Milnacipran was well-tolerated with most AEs classified as mild or moderate in severity. The two most commonly reported adverse events (AEs) among all patients were nausea (milnacipran 100 mg/day, 33%; milnacipran 200 mg/day, 40%; placebo, 21%) and headache (milnacipran 100 mg/day, 16.0%; milnacipran 200 mg/day, 18%; placebo, 12%).

Results of Second Phase III Trial (MLN-MD-02)

In this study, 1196 patients were randomized to receive either milnacipran 100 mg (n=399), 200 mg (n=396) or placebo (n=401) daily over a 3-month period.  The results of this trial were announced in May 2007. Primary efficacy assessments consisted of composite responder analyses for the treatment of both fibromyalgia syndrome and pain of fibromyalgia.  Pain composite responders were defined as individuals who achieved both a >30% reduction in pain compared to baseline as measured by a visual analog scale recorded daily on an electronic patient experience diary, and who rated themselves as “Very Much Improved” (1) or “Much Improved” (2) on a 7-point Patient Global Impression of Change (PGIC) scale. Fibromyalgia syndrome composite responders needed to satisfy the pain composite criteria as well as demonstrate at least a 6-point improvement in their SF-36 PCS score.

Secondary endpoints included statistically significant improvements in self reports of pain (24-hour recall PED pain scores), patient global impression of change (PGIC scores), physical function (as measured by SF-36 PCS and MCS scores) and Fibromyalgia Impact Questionnaire (FIQ) total score.

Using the FDA’s preferred method of data imputation, BOCF, milnacipran was found to be efficacious in treating both the pain and syndrome of fibromyalgia at the 100mg and 200mg daily doses:

Milnacipran was well-tolerated with approximately 90% of AEs classified as mild or moderate in severity.

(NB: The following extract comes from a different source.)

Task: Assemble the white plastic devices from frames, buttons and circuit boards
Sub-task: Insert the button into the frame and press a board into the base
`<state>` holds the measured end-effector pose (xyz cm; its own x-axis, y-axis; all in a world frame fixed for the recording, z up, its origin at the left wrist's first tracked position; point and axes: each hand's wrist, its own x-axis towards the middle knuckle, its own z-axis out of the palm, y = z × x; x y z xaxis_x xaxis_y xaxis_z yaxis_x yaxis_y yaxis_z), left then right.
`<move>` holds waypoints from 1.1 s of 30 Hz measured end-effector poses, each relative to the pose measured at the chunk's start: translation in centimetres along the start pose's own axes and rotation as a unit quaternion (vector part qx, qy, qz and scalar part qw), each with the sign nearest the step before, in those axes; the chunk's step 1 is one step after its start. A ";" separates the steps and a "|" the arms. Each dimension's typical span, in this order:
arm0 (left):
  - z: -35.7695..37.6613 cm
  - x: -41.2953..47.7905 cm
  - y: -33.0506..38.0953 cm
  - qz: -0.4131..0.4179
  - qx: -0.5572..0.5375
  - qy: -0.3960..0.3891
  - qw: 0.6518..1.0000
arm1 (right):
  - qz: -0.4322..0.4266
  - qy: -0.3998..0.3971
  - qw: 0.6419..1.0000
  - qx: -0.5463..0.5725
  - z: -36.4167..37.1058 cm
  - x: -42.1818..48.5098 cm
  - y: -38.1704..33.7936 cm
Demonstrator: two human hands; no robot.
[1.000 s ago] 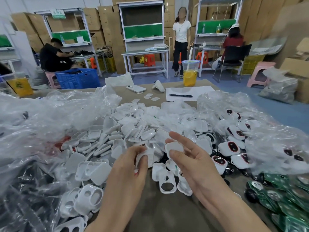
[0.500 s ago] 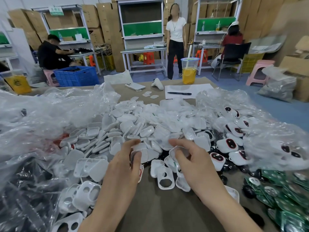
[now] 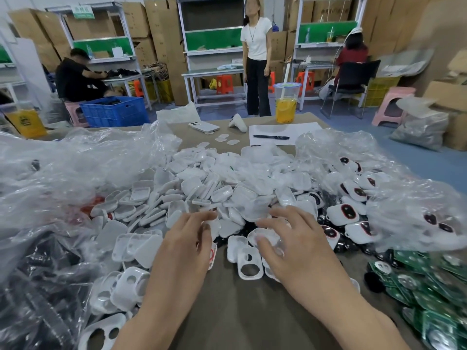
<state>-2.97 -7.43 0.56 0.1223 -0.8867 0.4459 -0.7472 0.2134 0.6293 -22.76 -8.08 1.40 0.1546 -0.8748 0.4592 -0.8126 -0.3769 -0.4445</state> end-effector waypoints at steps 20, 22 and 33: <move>-0.3 -0.7 1.6 0.055 -0.109 0.000 0.992 | 0.148 -0.031 0.894 0.421 -1.6 0.0 -1.2; 0.0 -1.0 2.1 0.057 -0.135 -0.032 0.989 | 0.145 -0.048 0.892 0.425 -1.3 -0.2 -1.3; -0.3 -1.1 2.8 0.146 -0.131 -0.028 0.980 | 0.134 -0.086 0.883 0.443 -0.5 -0.6 -2.0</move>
<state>-5.02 -5.75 2.06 -0.1131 -0.7914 0.6008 -0.5509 0.5532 0.6249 -21.56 -6.68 2.40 0.1689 -0.9730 0.1574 -0.0876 -0.1739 -0.9809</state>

Overall premature discontinuation rates (all causes including adverse event related) were 35% for patients receiving 200mg per day of milnacipran, 34% for patients receiving 100mg per day of milnacipran and 28% for patients receiving placebo.  The most commonly reported adverse events (AEs) among all patients were nausea (milnacipran 100 mg/day, 34%; milnacipran 200 mg/day, 38%; placebo, 19%) and headache (milnacipran 100 mg/day, 18%; milnacipran 200 mg/day, 18%; placebo, 15%).

Ongoing Phase III Trials

We have an ongoing Phase III study that was initiated in the first quarter of 2006. We expect to enroll approximately 1000 patients into this trial. It is a 3-month study and its analysis plan is consistent with our second phase III study, with the difference being that it is a 2-arm study. We expect to announce top-line results in the second half of 2008. In addition to this research, a fourth phase III trial is being conducted in Europe by Pierre Fabre (this study was designed in collaboration with Cypress and Forest).

Future Development Plans

In February 2008, we announced that the U.S. Food and Drug Administration (FDA) has accepted for review the New Drug Application (NDA) for milnacipran for the treatment of fibromyalgia. With a standard 10-month review timeline, the FDA Prescription Drug User Fee Act (PDUFA) target action date is the end of October 2008.